Data extracted from a collection
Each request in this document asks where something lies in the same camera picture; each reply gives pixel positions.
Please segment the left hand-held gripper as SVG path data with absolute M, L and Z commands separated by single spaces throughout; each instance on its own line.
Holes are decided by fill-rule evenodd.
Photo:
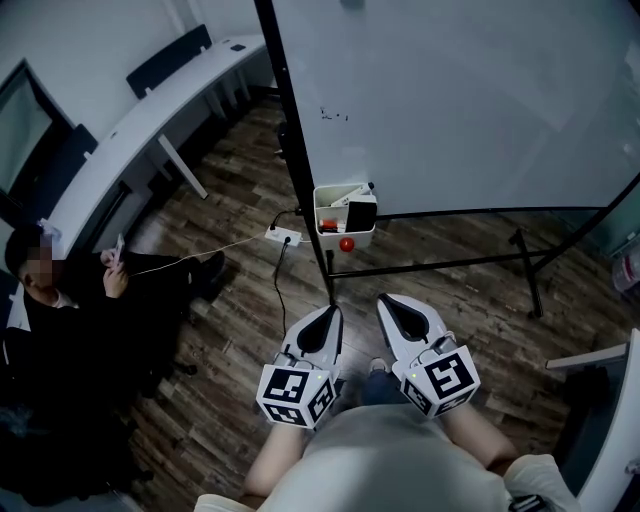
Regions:
M 342 336 L 343 315 L 333 306 L 312 311 L 287 331 L 284 352 L 263 367 L 256 393 L 270 422 L 316 428 L 339 395 Z

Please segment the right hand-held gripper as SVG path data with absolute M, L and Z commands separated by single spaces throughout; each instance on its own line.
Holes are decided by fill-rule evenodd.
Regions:
M 385 343 L 398 360 L 392 371 L 401 393 L 427 418 L 468 402 L 480 378 L 468 348 L 458 346 L 452 334 L 445 335 L 448 329 L 439 313 L 400 294 L 380 294 L 376 305 Z M 434 345 L 424 349 L 425 343 Z

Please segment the white plastic box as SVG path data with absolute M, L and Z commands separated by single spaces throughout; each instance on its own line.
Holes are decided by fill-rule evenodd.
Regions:
M 367 247 L 372 240 L 375 226 L 368 232 L 344 232 L 344 233 L 321 233 L 318 228 L 319 221 L 321 219 L 336 219 L 340 222 L 347 220 L 348 205 L 342 207 L 331 207 L 331 203 L 341 196 L 356 189 L 360 185 L 365 183 L 352 183 L 346 185 L 330 185 L 316 187 L 313 192 L 314 201 L 314 215 L 315 215 L 315 230 L 319 237 L 319 243 L 323 250 L 328 251 L 341 251 L 339 248 L 339 242 L 344 237 L 350 237 L 355 242 L 354 249 L 362 249 Z M 377 198 L 372 190 L 369 195 L 362 195 L 353 200 L 375 201 Z

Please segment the black and white whiteboard eraser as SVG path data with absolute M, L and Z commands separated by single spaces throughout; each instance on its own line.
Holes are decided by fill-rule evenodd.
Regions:
M 368 232 L 376 222 L 377 203 L 375 201 L 351 200 L 348 204 L 348 213 L 345 231 Z

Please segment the person's left forearm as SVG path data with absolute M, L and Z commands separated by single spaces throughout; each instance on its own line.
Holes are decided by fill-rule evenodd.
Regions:
M 247 496 L 266 498 L 301 459 L 308 437 L 306 429 L 274 424 L 248 471 L 243 493 Z

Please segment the person's right forearm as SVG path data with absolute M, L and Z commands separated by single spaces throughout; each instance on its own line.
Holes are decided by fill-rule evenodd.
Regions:
M 503 476 L 519 457 L 511 440 L 469 403 L 443 414 L 440 422 L 448 438 L 490 472 Z

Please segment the large whiteboard on stand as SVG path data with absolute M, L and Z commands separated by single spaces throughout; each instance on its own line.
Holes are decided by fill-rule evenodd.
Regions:
M 362 271 L 334 272 L 334 254 L 330 250 L 325 251 L 321 248 L 319 235 L 316 231 L 315 207 L 313 205 L 314 182 L 311 166 L 306 152 L 293 85 L 290 80 L 289 66 L 286 60 L 273 3 L 272 0 L 254 0 L 254 4 L 265 37 L 266 47 L 271 59 L 274 77 L 278 84 L 280 100 L 286 117 L 286 121 L 282 123 L 278 129 L 278 140 L 281 148 L 284 150 L 285 161 L 294 186 L 298 206 L 300 207 L 301 215 L 311 238 L 311 244 L 325 283 L 330 304 L 335 303 L 334 281 L 337 279 L 405 274 L 520 260 L 524 267 L 524 275 L 529 284 L 532 300 L 532 310 L 529 311 L 528 317 L 531 319 L 540 318 L 543 316 L 543 307 L 536 281 L 536 273 L 583 239 L 586 234 L 591 232 L 626 199 L 636 186 L 640 185 L 640 173 L 638 173 L 608 206 L 598 208 L 596 213 L 576 231 L 572 232 L 568 238 L 550 249 L 529 251 L 522 232 L 516 230 L 509 238 L 509 243 L 518 249 L 516 253 L 445 262 L 373 268 Z

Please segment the white power strip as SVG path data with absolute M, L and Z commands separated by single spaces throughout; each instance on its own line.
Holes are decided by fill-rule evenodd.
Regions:
M 293 231 L 279 226 L 274 228 L 268 227 L 264 237 L 270 242 L 292 247 L 297 247 L 302 241 L 302 234 L 299 231 Z

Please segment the person's white shirt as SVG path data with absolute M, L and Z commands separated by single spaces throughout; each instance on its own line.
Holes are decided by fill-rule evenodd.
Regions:
M 193 512 L 581 512 L 549 454 L 503 476 L 410 404 L 356 407 L 306 441 L 266 498 L 200 496 Z

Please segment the white marker with black cap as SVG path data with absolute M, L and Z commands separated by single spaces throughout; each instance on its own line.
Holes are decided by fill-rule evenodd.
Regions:
M 339 199 L 333 201 L 331 203 L 331 207 L 346 206 L 354 198 L 357 198 L 357 197 L 362 196 L 362 195 L 369 195 L 374 188 L 375 188 L 375 185 L 374 185 L 373 182 L 368 182 L 368 183 L 362 184 L 359 187 L 357 187 L 356 189 L 354 189 L 354 190 L 350 191 L 349 193 L 341 196 Z

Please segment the clear plastic bag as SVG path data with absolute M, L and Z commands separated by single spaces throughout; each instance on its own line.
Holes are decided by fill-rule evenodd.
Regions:
M 615 261 L 612 268 L 614 288 L 625 293 L 640 283 L 640 245 L 629 248 Z

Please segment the white side desk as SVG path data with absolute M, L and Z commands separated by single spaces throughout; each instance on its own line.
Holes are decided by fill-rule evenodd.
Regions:
M 640 480 L 640 330 L 628 342 L 552 359 L 569 405 L 553 450 L 582 512 L 614 512 Z

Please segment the long white desk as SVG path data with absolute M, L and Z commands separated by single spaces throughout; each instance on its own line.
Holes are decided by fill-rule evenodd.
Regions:
M 233 51 L 231 46 L 246 46 Z M 244 35 L 214 43 L 199 56 L 168 77 L 144 99 L 137 101 L 101 142 L 62 193 L 55 193 L 45 181 L 17 213 L 18 223 L 44 221 L 54 232 L 54 249 L 68 255 L 99 209 L 105 196 L 121 180 L 130 164 L 152 142 L 158 142 L 184 178 L 201 196 L 207 194 L 177 150 L 164 134 L 172 119 L 217 83 L 238 71 L 249 59 L 265 51 L 261 35 Z

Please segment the dark framed window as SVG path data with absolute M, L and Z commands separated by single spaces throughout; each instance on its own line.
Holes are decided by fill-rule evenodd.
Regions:
M 21 60 L 0 83 L 0 196 L 22 209 L 73 131 Z

[PROBLEM DESCRIPTION]: Print each record as it appears above, dropping every picture from the copy.

[WRITTEN ANSWER]:
Each request in this document asks where something lies in the same camera picture; each reply gives pixel positions.
Please segment the left hand-held gripper as SVG path data with absolute M, L and Z commands separated by single spaces throughout; each instance on its own line.
Holes are decided by fill-rule evenodd.
Photo:
Regions:
M 342 336 L 343 315 L 333 306 L 312 311 L 287 331 L 284 352 L 263 367 L 256 393 L 270 422 L 316 428 L 339 395 Z

Please segment the right hand-held gripper as SVG path data with absolute M, L and Z commands separated by single spaces throughout; each instance on its own line.
Holes are decided by fill-rule evenodd.
Regions:
M 385 343 L 398 360 L 392 371 L 401 393 L 427 418 L 468 402 L 480 378 L 468 348 L 458 346 L 452 334 L 445 335 L 448 329 L 439 313 L 400 294 L 380 294 L 376 305 Z M 434 345 L 424 349 L 425 343 Z

Please segment the white plastic box as SVG path data with absolute M, L and Z commands separated by single spaces throughout; each instance on its own line.
Holes are decided by fill-rule evenodd.
Regions:
M 367 247 L 372 240 L 375 226 L 368 232 L 344 232 L 344 233 L 321 233 L 318 228 L 319 221 L 321 219 L 336 219 L 340 222 L 347 220 L 348 205 L 342 207 L 331 207 L 331 203 L 341 196 L 356 189 L 360 185 L 365 183 L 352 183 L 346 185 L 330 185 L 316 187 L 313 192 L 314 201 L 314 215 L 315 215 L 315 230 L 319 237 L 319 243 L 323 250 L 328 251 L 341 251 L 339 248 L 339 242 L 344 237 L 350 237 L 355 242 L 354 249 L 362 249 Z M 377 198 L 372 190 L 369 195 L 362 195 L 353 200 L 375 201 Z

Please segment the black and white whiteboard eraser as SVG path data with absolute M, L and Z commands separated by single spaces throughout; each instance on its own line.
Holes are decided by fill-rule evenodd.
Regions:
M 368 232 L 376 222 L 377 203 L 375 201 L 351 200 L 348 204 L 348 213 L 345 231 Z

Please segment the person's left forearm as SVG path data with absolute M, L and Z commands separated by single spaces throughout; each instance on its own line.
Holes are decided by fill-rule evenodd.
Regions:
M 247 496 L 266 498 L 301 459 L 308 437 L 306 429 L 274 424 L 248 471 L 243 493 Z

Please segment the person's right forearm as SVG path data with absolute M, L and Z commands separated by single spaces throughout; each instance on its own line.
Holes are decided by fill-rule evenodd.
Regions:
M 503 476 L 519 457 L 511 440 L 469 403 L 443 414 L 440 422 L 448 438 L 490 472 Z

Please segment the large whiteboard on stand as SVG path data with absolute M, L and Z commands separated by single spaces throughout; each instance on its own line.
Holes are decided by fill-rule evenodd.
Regions:
M 362 271 L 334 272 L 334 254 L 330 250 L 325 251 L 321 248 L 319 235 L 316 231 L 315 207 L 313 205 L 314 182 L 311 166 L 306 152 L 293 85 L 290 80 L 289 66 L 286 60 L 273 3 L 272 0 L 254 0 L 254 4 L 265 37 L 266 47 L 271 59 L 274 77 L 278 84 L 280 100 L 286 117 L 286 121 L 282 123 L 278 129 L 278 140 L 281 148 L 284 150 L 285 161 L 294 186 L 298 206 L 300 207 L 301 215 L 311 238 L 311 244 L 325 283 L 330 304 L 335 303 L 334 281 L 337 279 L 405 274 L 520 260 L 524 267 L 524 275 L 529 284 L 532 300 L 532 310 L 529 311 L 528 317 L 531 319 L 540 318 L 543 316 L 543 307 L 536 281 L 536 273 L 583 239 L 586 234 L 591 232 L 626 199 L 636 186 L 640 185 L 640 173 L 638 173 L 608 206 L 598 208 L 596 213 L 576 231 L 572 232 L 568 238 L 550 249 L 529 251 L 522 232 L 516 230 L 509 238 L 509 243 L 518 249 L 516 253 L 445 262 L 373 268 Z

Please segment the white power strip as SVG path data with absolute M, L and Z commands separated by single spaces throughout; each instance on its own line.
Holes are decided by fill-rule evenodd.
Regions:
M 293 231 L 279 226 L 274 228 L 268 227 L 264 237 L 270 242 L 292 247 L 297 247 L 302 241 L 302 234 L 299 231 Z

Please segment the person's white shirt as SVG path data with absolute M, L and Z commands separated by single spaces throughout; each instance on its own line.
Holes are decided by fill-rule evenodd.
Regions:
M 193 512 L 581 512 L 549 454 L 503 476 L 410 404 L 356 407 L 306 441 L 266 498 L 200 496 Z

Please segment the white marker with black cap as SVG path data with absolute M, L and Z commands separated by single spaces throughout; each instance on its own line.
Holes are decided by fill-rule evenodd.
Regions:
M 339 199 L 333 201 L 331 203 L 331 207 L 346 206 L 354 198 L 357 198 L 357 197 L 362 196 L 362 195 L 369 195 L 374 188 L 375 188 L 375 185 L 374 185 L 373 182 L 368 182 L 368 183 L 362 184 L 359 187 L 357 187 L 356 189 L 354 189 L 354 190 L 350 191 L 349 193 L 341 196 Z

Please segment the clear plastic bag as SVG path data with absolute M, L and Z commands separated by single spaces throughout; each instance on its own line.
Holes are decided by fill-rule evenodd.
Regions:
M 615 261 L 612 268 L 614 288 L 625 293 L 640 283 L 640 245 L 629 248 Z

Please segment the white side desk as SVG path data with absolute M, L and Z commands separated by single spaces throughout; each instance on its own line.
Holes are decided by fill-rule evenodd.
Regions:
M 640 480 L 640 330 L 628 342 L 552 359 L 569 405 L 553 450 L 582 512 L 614 512 Z

Please segment the long white desk as SVG path data with absolute M, L and Z commands separated by single spaces throughout; each instance on its own line.
Holes are decided by fill-rule evenodd.
Regions:
M 233 51 L 231 46 L 246 46 Z M 244 35 L 214 43 L 199 56 L 168 77 L 144 99 L 137 101 L 101 142 L 62 193 L 55 193 L 45 181 L 17 213 L 18 223 L 44 221 L 54 232 L 54 249 L 68 255 L 99 209 L 105 196 L 121 180 L 130 164 L 152 142 L 158 142 L 184 178 L 201 196 L 207 194 L 177 150 L 164 134 L 172 119 L 217 83 L 238 71 L 249 59 L 265 51 L 261 35 Z

Please segment the dark framed window as SVG path data with absolute M, L and Z commands separated by single spaces throughout; each instance on its own line.
Holes are decided by fill-rule evenodd.
Regions:
M 21 60 L 0 83 L 0 196 L 22 209 L 73 131 Z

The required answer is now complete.